* **YOUR OBJECTIVE**:
Reproduce exactly, and exclusively, the lines from the line containing "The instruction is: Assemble" through the final line of the listing below.

* **DATASET EXTRACT**:
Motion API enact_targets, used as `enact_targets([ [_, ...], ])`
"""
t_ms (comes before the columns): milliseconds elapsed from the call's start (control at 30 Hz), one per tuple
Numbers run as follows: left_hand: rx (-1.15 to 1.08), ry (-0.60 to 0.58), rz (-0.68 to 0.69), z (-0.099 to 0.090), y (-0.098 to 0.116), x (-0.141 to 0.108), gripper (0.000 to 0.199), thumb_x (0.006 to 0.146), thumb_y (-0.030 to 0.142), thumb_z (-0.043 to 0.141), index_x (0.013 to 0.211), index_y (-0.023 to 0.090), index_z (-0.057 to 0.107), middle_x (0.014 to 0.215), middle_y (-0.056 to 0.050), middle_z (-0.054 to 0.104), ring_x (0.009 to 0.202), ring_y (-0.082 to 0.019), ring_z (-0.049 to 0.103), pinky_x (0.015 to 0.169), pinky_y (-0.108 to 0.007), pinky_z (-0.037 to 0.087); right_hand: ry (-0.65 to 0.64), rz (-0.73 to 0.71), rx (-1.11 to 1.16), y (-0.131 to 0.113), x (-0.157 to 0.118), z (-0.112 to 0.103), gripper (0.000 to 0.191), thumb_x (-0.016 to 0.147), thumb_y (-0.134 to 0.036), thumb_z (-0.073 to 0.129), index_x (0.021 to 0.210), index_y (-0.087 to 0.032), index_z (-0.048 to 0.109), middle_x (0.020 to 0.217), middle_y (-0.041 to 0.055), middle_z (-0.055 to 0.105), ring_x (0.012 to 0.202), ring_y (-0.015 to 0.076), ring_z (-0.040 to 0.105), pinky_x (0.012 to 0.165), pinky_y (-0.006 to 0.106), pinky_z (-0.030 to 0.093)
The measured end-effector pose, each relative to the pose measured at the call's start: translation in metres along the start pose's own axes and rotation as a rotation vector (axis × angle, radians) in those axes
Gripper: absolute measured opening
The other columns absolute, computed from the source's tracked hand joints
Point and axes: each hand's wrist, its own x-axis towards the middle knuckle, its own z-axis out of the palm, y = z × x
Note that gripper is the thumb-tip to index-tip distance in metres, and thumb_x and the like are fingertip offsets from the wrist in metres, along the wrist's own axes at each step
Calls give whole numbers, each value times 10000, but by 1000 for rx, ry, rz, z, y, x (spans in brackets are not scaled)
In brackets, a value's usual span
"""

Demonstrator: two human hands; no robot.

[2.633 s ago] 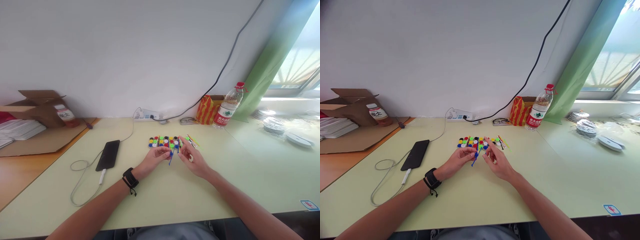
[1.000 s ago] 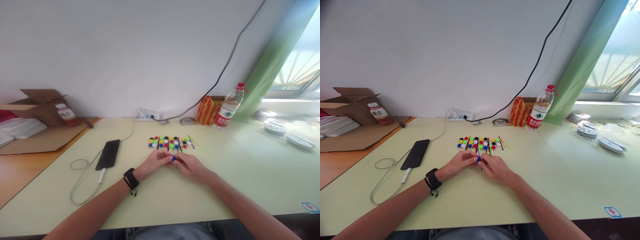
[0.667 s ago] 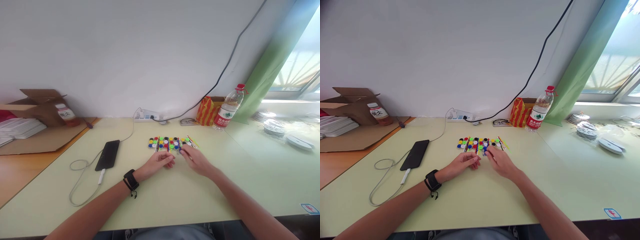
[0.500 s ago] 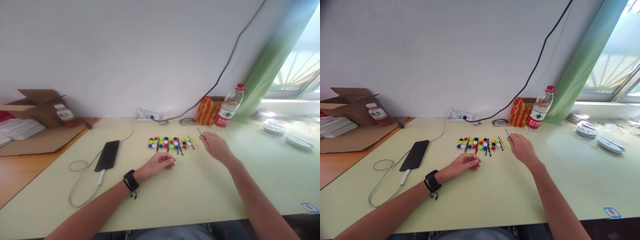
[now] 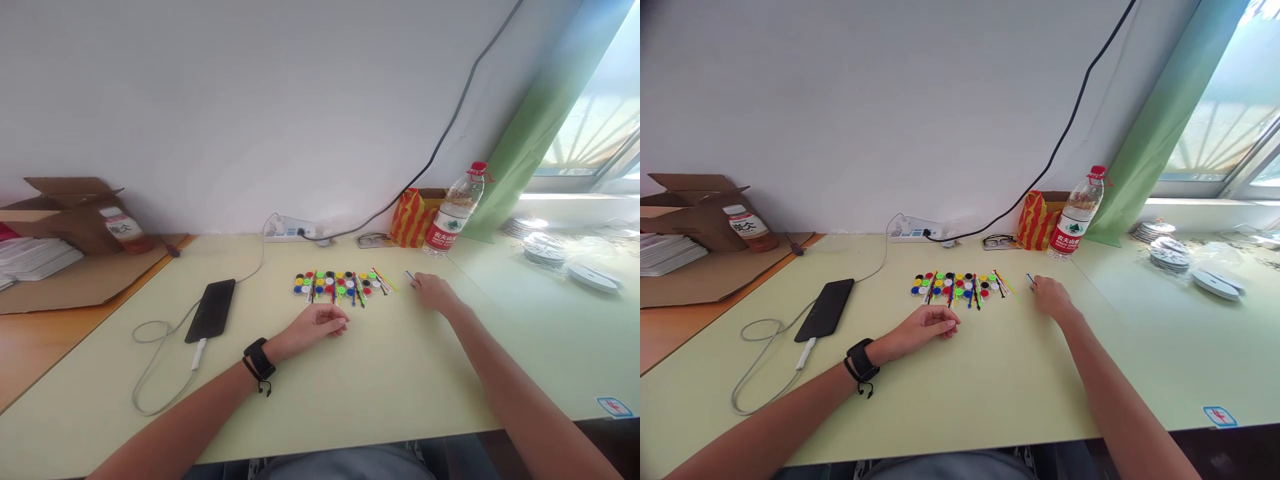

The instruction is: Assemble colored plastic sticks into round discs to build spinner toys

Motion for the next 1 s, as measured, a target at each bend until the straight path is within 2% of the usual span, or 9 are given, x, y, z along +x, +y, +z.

* **RESULT OF THE EXERCISE**:
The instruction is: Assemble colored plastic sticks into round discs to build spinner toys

Motion for the next 1 s, as measured, a target at each bend until the straight path is within 2% of the usual span, or 9 are given, x, y, z along +x, +y, +z.

Nothing remains open in this exercise.